Het werk vorderde als Tweede Wereldoorlog begon met het ontwerp dat overging in het VK4501-project. Ondanks hun schoonheid overwinning in Frankrijk in 1940 ontdekte het Duitse leger al snel dat zijn tanks zwakker en kwetsbaarder waren dan de Franse S35 Souma of de Britse Matilda-serie. Om dit probleem aan te pakken, werd op 26 mei 1941 een wapenvergadering belegd, waar Henschel en Porsche werd gevraagd ontwerpen in te dienen voor een 45 ton zware tank.

Tiger I
Tiger I tank in aanbouw bij Henschel fabriek.Bundesarchiv, Bild 146-1972-064-61 / CC-BY-SA 3.0

Om aan dit verzoek te voldoen, bracht Henschel twee versies van zijn VK4501-ontwerp naar voren met respectievelijk een 88 mm kanon en een 75 mm kanon. Met de invasie van de Sovjet-Unie de volgende maand was het Duitse leger verbluft om pantser tegen te komen dat enorm superieur was aan hun tanks. In de strijd tegen de T-34 en KV-1 ontdekte het Duitse pantser dat hun wapens in de meeste omstandigheden niet in de Sovjettanks konden doordringen.
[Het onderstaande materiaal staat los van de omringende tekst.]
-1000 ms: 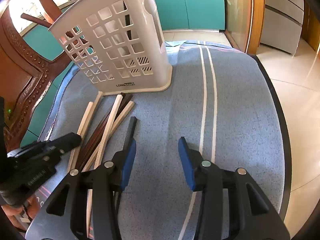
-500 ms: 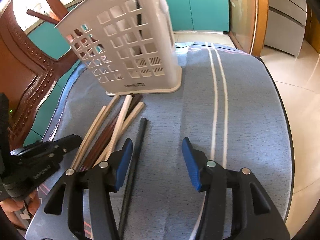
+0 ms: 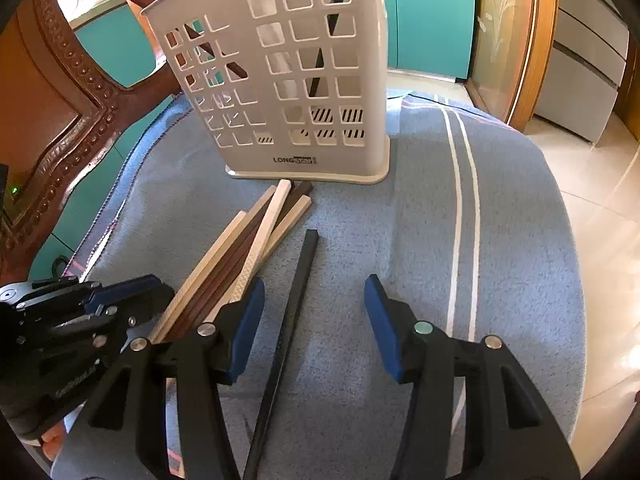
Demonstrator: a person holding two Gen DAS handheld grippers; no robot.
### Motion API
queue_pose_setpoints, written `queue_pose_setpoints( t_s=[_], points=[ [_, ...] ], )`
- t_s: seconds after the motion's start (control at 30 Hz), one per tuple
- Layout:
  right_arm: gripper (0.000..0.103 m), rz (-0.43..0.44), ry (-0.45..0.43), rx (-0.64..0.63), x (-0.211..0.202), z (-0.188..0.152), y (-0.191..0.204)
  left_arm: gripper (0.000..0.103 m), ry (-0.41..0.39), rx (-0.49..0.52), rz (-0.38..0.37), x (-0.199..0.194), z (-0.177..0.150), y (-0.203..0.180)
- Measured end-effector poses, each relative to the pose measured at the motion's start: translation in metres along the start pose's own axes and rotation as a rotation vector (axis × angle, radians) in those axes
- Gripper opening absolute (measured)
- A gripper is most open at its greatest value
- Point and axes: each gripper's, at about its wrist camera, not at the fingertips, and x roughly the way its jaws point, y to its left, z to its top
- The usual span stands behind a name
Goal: Organize utensils
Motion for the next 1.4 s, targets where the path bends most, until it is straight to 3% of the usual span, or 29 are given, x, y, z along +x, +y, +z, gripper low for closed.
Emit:
queue_pose_setpoints(
  t_s=[0.23,0.43,0.5,0.53,0.7,0.83,0.93,1.17,1.27,1.4],
  points=[
    [0.048,-0.045,-0.007,-0.053,0.002,-0.002,0.007,0.013,0.006,0.004,-0.006,-0.002,-0.006,-0.003],
    [0.031,-0.065,-0.007,-0.055,0.002,-0.002,0.004,0.01,-0.006,-0.033,0.035,-0.005,-0.004,0.007],
    [0.015,-0.072,-0.004,-0.066,0.001,-0.002,0.002,0.01,-0.008,-0.06,0.045,-0.006,-0.003,0.016],
    [0.013,-0.064,0.001,-0.062,0.0,-0.002,0.0,0.01,-0.009,-0.072,0.049,-0.007,-0.002,0.02],
    [0.011,-0.038,0.012,-0.001,-0.009,0.0,-0.018,0.01,-0.018,-0.139,0.041,-0.014,0.002,0.044],
    [0.01,-0.048,-0.002,0.04,-0.016,0.003,-0.031,0.01,-0.035,-0.138,0.015,-0.019,0.003,0.043],
    [0.01,-0.039,0.002,0.063,-0.018,0.001,-0.037,0.01,-0.038,-0.097,-0.012,-0.017,0.004,0.027],
    [0.01,-0.025,0.008,0.063,-0.016,-0.001,-0.034,0.022,-0.032,0.026,-0.04,-0.012,0.001,-0.017],
    [0.01,-0.024,0.011,0.071,-0.014,0.0,-0.034,0.029,-0.023,0.046,-0.041,-0.007,0.0,-0.025],
    [0.012,-0.028,0.015,0.072,-0.012,-0.001,-0.033,0.029,-0.029,0.055,-0.028,-0.007,-0.002,-0.028]
  ],
)
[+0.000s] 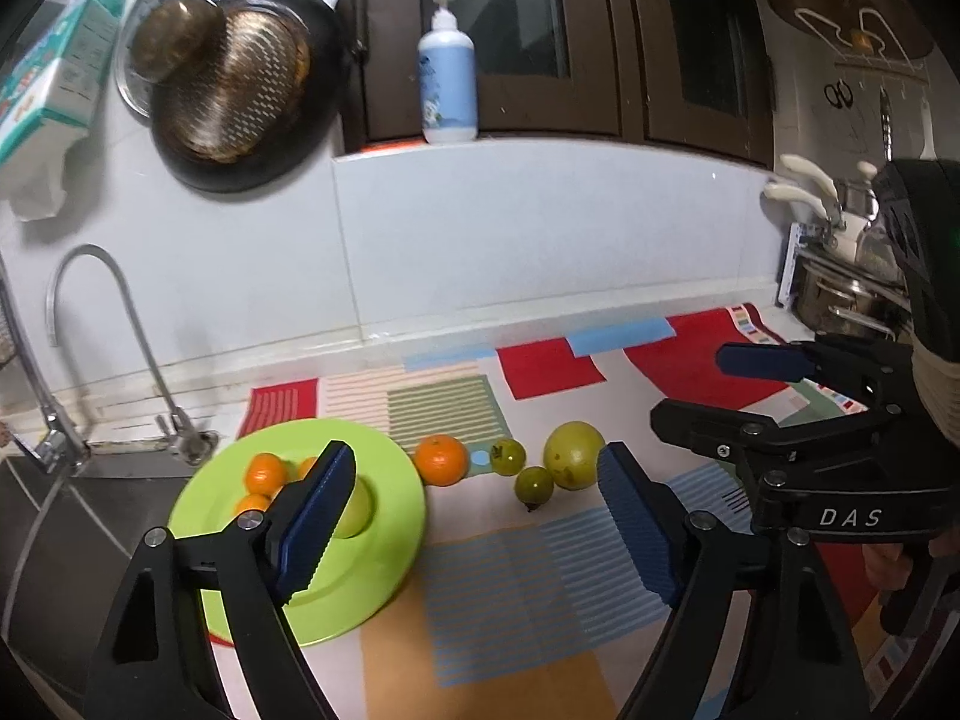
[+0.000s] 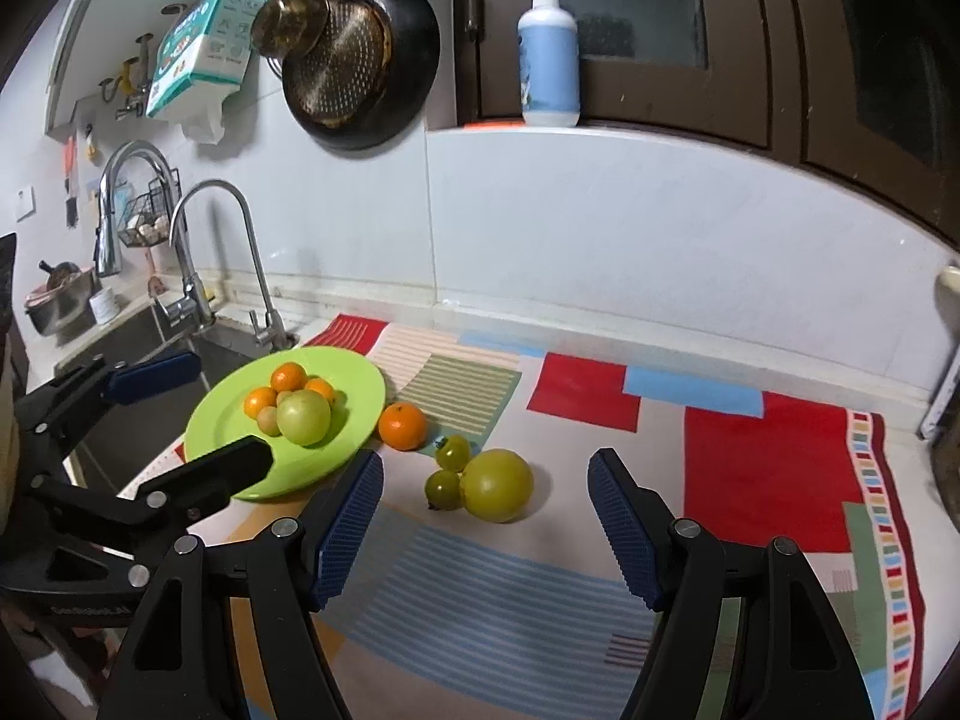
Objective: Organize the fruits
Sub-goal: 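Grasp a small green tomato with the left tool while the right tool grasps the large yellow-green citrus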
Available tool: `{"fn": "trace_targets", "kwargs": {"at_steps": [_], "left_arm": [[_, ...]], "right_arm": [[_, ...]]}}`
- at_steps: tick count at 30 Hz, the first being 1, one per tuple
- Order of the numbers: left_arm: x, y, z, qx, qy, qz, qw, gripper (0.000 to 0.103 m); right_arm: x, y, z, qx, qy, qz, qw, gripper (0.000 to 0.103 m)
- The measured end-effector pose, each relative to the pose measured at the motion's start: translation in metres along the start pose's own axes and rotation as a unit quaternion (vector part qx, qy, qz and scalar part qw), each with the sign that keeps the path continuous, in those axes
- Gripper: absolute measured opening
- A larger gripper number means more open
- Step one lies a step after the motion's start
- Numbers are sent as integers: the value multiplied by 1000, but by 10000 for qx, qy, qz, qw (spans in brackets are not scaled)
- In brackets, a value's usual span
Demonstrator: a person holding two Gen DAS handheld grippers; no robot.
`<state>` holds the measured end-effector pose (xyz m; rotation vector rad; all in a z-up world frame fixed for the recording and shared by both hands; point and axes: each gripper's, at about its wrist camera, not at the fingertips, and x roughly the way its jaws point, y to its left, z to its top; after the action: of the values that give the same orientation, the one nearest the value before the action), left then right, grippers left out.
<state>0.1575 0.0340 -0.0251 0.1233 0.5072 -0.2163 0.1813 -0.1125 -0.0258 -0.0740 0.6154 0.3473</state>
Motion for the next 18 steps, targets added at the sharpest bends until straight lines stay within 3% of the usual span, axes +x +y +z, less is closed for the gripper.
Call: {"fn": "trace_targets", "kwargs": {"at_steps": [9, 13, 15, 18], "left_arm": [[55, -8, -14, 511, 521, -292, 9969, 61], [74, -11, -19, 793, 686, -468, 9934, 58], [84, -12, -21, 906, 804, -638, 9906, 51], [95, -12, -22, 1058, 920, -746, 9873, 47]], "right_arm": [[45, -12, -8, -237, 509, 162, 9983, 70], [63, -14, -13, -400, 764, 217, 9960, 69], [72, -14, -15, -536, 872, 253, 9944, 69], [84, -11, -17, -748, 1005, 378, 9914, 67]]}}
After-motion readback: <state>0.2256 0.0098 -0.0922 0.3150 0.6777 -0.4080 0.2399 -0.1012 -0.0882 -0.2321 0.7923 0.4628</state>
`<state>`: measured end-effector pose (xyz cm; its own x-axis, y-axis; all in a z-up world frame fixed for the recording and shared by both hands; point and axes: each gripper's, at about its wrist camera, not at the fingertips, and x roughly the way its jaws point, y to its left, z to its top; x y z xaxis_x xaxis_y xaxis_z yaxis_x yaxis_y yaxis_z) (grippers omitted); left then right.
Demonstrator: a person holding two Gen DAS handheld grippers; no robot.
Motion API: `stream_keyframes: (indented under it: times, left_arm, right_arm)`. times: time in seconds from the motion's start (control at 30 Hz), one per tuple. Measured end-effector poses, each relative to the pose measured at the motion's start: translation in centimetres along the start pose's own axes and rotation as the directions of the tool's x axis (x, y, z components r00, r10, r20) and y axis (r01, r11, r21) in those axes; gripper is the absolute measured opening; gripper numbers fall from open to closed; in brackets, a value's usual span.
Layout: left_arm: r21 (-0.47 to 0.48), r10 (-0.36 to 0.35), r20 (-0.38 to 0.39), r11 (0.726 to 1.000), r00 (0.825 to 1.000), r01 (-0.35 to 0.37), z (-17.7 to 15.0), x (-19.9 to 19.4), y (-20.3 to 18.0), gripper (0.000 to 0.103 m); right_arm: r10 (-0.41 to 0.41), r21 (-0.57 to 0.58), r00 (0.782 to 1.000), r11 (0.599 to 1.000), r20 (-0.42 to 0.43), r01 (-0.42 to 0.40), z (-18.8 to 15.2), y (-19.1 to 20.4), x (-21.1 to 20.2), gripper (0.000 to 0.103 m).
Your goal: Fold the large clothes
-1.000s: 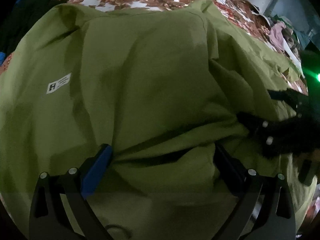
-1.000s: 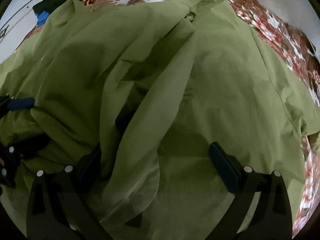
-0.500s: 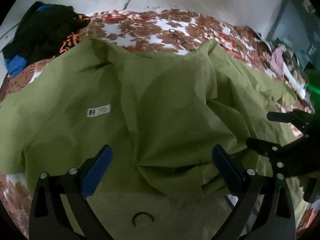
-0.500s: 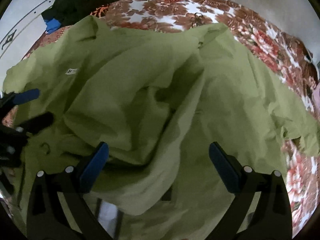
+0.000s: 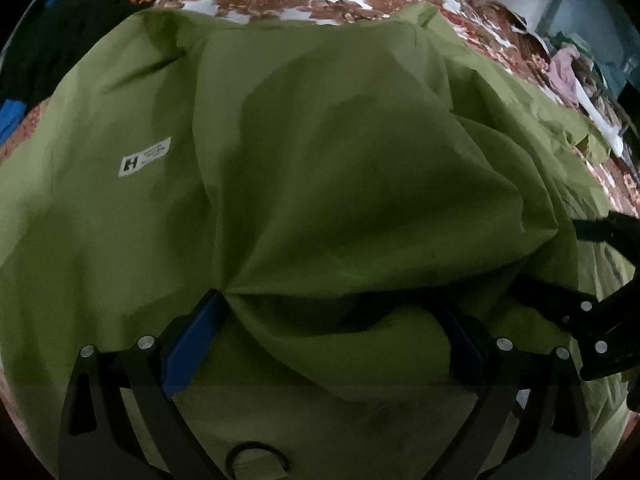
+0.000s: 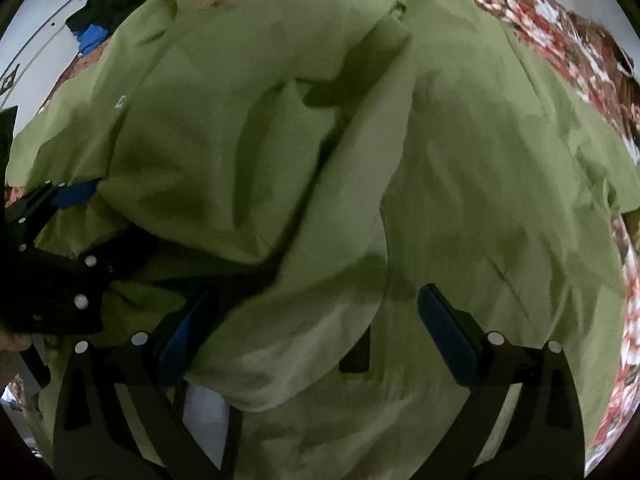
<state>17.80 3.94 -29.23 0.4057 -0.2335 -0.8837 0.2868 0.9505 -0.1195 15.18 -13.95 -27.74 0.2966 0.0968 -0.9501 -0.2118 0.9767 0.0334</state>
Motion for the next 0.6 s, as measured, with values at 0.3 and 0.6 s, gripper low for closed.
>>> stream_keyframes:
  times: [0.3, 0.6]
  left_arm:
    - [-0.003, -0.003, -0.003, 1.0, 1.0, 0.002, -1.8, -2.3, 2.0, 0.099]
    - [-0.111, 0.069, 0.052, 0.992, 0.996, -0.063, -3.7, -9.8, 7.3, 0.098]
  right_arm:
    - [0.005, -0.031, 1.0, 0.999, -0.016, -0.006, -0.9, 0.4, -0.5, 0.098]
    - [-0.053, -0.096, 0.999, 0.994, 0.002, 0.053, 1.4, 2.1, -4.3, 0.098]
Het enige wapen dat effectief bleek, was het 88 mm KwK 36 L / 56-kanon. In reactie daarop gaf WaA onmiddellijk de opdracht om prototypen te voorzien van de 88 mm en gereed te maken tegen 20 april 1942. In proeven op Rastenburg bleek het Henschel-ontwerp superieur en werd het geselecteerd voor productie onder de oorspronkelijke aanduiding Panzerkampfwagen VI Ausf. H. Hoewel Porsche de concurrentie had verloren, gaf hij de bijnaam Tijger. In wezen in productie genomen als een prototype, werd het voertuig tijdens zijn run gewijzigd.

Tiger I

Dimensies

  • Lengte: 20 ft. 8 in.
  • Breedte: 11 ft. 8 in.
  • Hoogte: 9 ft. 10 in.
  • Gewicht: 62,72 ton

Pantser en bewapening

  • Primair pistool: 1 x 8,8 cm KwK 36 L / 56
  • Secundaire bewapening: 2 x 7,92 mm Maschinengewehr 34
  • Schild: 0.98–4.7 in.

Motor

  • Motor: 690 pk Maybach HL230 P45
  • Snelheid: 24 mph
  • Bereik: 68-120 mijl
  • Suspensie: Torsieveer
  • Bemanning: 5

Kenmerken

In tegenstelling tot de Duitser Panther tank, de Tiger I liet zich niet inspireren door de T-34. In plaats van het hellende pantser van de Sovjet-tank op te nemen, probeerde de Tiger dit te compenseren door een dikker en zwaarder pantser te monteren. Met zijn vuurkracht en bescherming ten koste van de mobiliteit, werden het uiterlijk en de lay-out van de Tiger afgeleid van de eerdere Panzer IV.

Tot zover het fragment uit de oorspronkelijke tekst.